(Records excerpted from a collection)
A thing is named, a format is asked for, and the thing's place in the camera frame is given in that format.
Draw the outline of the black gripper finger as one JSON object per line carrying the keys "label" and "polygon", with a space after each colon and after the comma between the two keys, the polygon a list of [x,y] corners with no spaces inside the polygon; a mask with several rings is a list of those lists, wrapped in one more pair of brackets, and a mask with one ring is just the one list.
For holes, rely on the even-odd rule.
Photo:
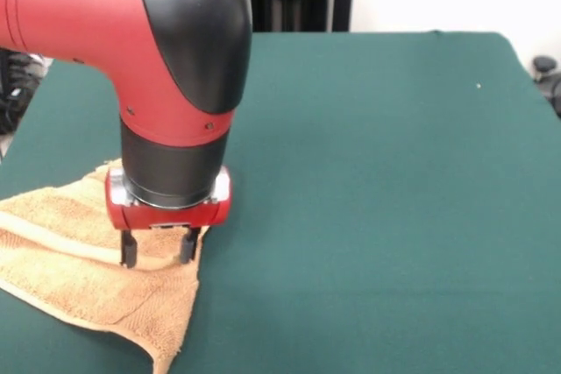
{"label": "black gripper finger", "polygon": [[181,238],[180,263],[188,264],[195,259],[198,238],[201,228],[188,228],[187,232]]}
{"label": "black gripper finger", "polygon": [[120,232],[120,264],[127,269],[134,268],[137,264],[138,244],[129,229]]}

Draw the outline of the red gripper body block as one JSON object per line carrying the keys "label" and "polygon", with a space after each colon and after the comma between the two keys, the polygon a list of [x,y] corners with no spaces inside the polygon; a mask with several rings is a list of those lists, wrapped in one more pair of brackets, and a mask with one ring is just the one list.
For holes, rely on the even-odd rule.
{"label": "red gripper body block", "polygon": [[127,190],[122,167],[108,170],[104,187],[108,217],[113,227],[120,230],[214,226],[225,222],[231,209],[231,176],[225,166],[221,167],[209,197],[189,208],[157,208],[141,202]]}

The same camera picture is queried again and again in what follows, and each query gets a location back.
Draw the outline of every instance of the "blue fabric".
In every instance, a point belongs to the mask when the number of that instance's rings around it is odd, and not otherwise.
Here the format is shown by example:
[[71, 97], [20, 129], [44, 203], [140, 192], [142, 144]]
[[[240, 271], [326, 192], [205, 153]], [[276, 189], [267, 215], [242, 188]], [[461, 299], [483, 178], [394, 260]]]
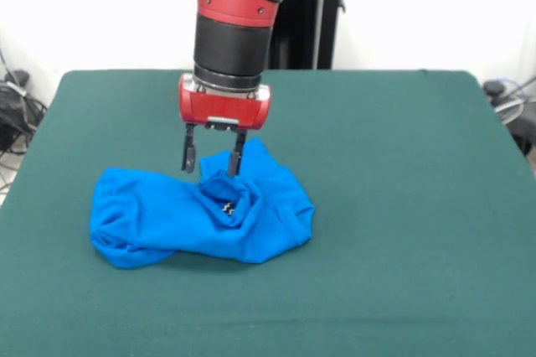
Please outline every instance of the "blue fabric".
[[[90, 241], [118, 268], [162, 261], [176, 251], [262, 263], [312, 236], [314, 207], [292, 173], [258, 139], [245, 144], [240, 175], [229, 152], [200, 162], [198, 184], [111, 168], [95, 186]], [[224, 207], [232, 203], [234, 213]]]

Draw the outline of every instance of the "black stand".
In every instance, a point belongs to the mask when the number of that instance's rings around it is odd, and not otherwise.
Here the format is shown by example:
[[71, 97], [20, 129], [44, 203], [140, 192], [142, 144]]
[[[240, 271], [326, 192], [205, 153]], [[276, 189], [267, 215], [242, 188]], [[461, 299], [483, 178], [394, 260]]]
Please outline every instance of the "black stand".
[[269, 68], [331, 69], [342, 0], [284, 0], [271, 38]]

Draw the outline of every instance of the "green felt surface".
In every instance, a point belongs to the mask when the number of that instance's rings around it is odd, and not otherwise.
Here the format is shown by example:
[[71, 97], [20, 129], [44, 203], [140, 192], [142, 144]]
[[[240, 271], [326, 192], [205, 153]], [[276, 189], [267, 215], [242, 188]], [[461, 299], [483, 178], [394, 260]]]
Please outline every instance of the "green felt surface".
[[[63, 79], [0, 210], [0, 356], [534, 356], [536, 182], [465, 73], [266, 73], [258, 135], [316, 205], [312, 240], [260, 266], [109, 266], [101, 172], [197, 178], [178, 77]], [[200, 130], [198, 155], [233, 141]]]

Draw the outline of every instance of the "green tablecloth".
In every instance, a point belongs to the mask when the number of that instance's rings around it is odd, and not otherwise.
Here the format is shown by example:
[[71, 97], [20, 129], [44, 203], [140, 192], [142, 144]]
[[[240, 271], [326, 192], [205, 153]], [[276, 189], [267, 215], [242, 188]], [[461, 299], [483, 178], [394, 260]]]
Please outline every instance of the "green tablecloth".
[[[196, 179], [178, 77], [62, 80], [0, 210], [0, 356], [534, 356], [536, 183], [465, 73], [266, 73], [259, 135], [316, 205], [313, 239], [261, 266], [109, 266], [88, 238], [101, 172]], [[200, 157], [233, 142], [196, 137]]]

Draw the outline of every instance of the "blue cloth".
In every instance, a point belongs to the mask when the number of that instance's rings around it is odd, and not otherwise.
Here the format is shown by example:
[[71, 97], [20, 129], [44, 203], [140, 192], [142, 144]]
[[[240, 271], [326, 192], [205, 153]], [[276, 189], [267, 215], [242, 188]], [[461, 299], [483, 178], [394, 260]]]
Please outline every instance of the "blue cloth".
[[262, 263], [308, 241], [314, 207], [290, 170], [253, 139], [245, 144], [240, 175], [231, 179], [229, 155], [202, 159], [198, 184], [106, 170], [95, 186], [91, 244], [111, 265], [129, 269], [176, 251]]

• [Exercise goal] Go through the records and report each line that contains "between".

• [Solution for this problem]
Draw the outline of the black gripper finger as one JSON object per line carrying the keys "label" and "polygon", with a space after each colon and after the comma between the two keys, the polygon a list of [x,y] corners with no spaces inside the polygon; a mask with several rings is a list of those lists, wrapped in one more pair of brackets, and a mask with one ring is just the one list.
Draw the outline of the red gripper body block as one JSON object per line carrying the keys "label" and "polygon", with a space after each colon and after the comma between the two keys, the polygon a list of [x,y] corners with no spaces inside the polygon; a mask with several rings is a list of those lists, wrapped in one more pair of brackets, and a mask with one ring is just the one list.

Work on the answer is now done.